### TRY IT:
Below are the records; give the number of lines in them that include the word "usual", and nothing more.

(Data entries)
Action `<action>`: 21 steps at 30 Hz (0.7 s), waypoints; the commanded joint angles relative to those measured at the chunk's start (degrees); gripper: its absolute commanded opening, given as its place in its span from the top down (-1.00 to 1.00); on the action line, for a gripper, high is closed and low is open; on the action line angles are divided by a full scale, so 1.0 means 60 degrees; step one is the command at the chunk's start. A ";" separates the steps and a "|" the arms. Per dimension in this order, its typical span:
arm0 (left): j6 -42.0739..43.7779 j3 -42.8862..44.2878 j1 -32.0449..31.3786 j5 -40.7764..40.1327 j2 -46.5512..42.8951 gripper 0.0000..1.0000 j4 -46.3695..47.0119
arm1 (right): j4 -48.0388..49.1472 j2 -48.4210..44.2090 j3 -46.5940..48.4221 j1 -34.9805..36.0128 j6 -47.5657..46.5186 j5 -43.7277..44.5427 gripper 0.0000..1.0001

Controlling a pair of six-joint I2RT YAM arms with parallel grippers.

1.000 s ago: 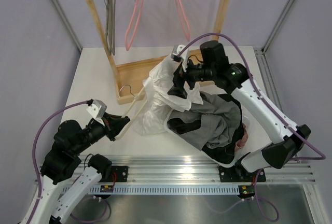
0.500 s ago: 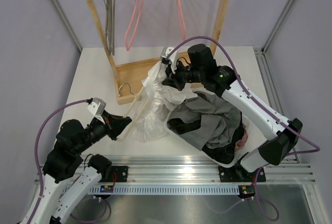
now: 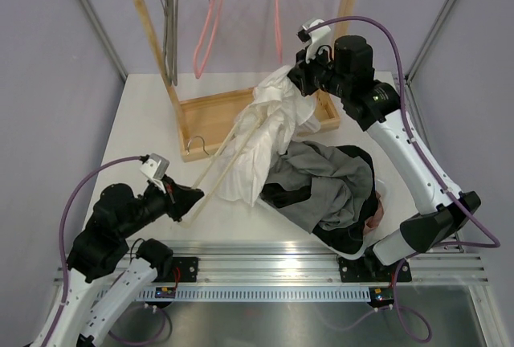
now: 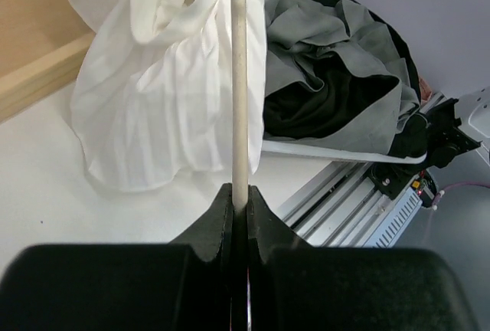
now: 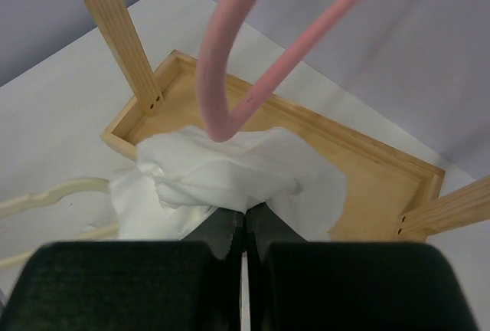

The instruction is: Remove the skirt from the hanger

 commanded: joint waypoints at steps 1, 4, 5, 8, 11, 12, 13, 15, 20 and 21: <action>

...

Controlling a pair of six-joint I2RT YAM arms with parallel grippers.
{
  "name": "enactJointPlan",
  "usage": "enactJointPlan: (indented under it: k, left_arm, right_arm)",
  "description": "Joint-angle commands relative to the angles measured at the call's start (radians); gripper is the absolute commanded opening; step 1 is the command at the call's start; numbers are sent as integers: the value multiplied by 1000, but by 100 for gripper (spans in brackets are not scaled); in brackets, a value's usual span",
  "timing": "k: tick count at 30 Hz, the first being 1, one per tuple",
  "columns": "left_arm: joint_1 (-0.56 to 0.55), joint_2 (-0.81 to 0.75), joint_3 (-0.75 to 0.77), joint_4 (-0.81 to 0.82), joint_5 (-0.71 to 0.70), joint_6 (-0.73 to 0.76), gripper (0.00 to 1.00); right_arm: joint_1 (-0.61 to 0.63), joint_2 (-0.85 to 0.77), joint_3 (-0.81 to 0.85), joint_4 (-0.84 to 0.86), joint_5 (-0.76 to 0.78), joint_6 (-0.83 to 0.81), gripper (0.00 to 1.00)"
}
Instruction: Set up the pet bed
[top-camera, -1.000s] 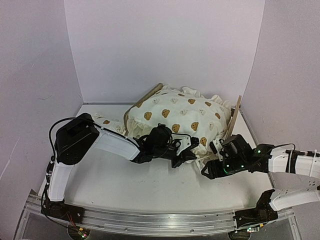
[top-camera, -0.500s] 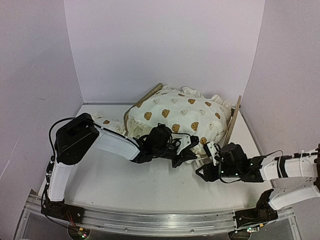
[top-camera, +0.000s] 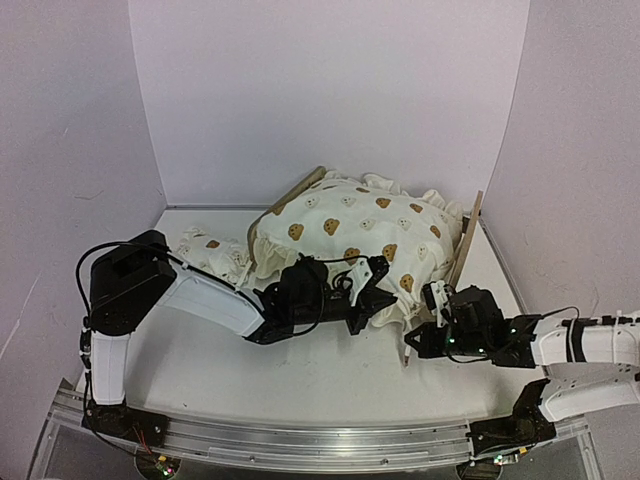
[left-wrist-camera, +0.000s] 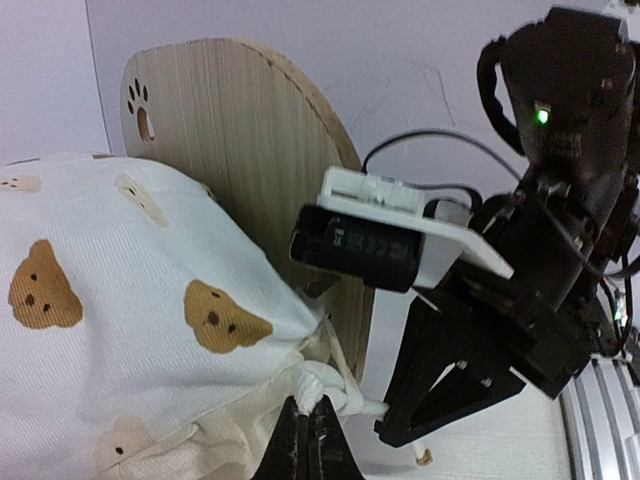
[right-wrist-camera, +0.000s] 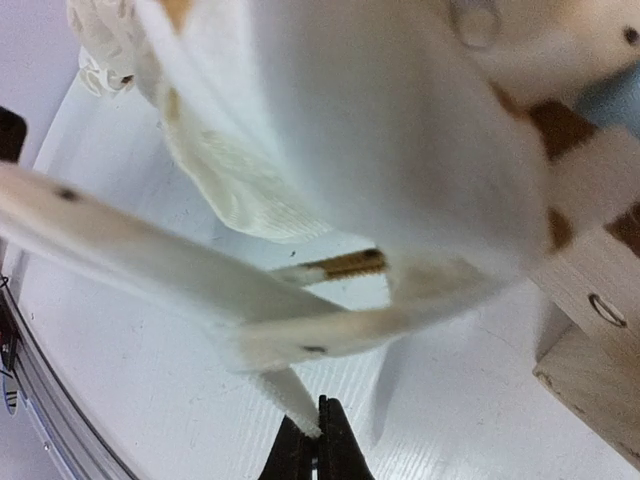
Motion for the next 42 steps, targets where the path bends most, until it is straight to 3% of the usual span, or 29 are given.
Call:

### ANSWER AREA:
2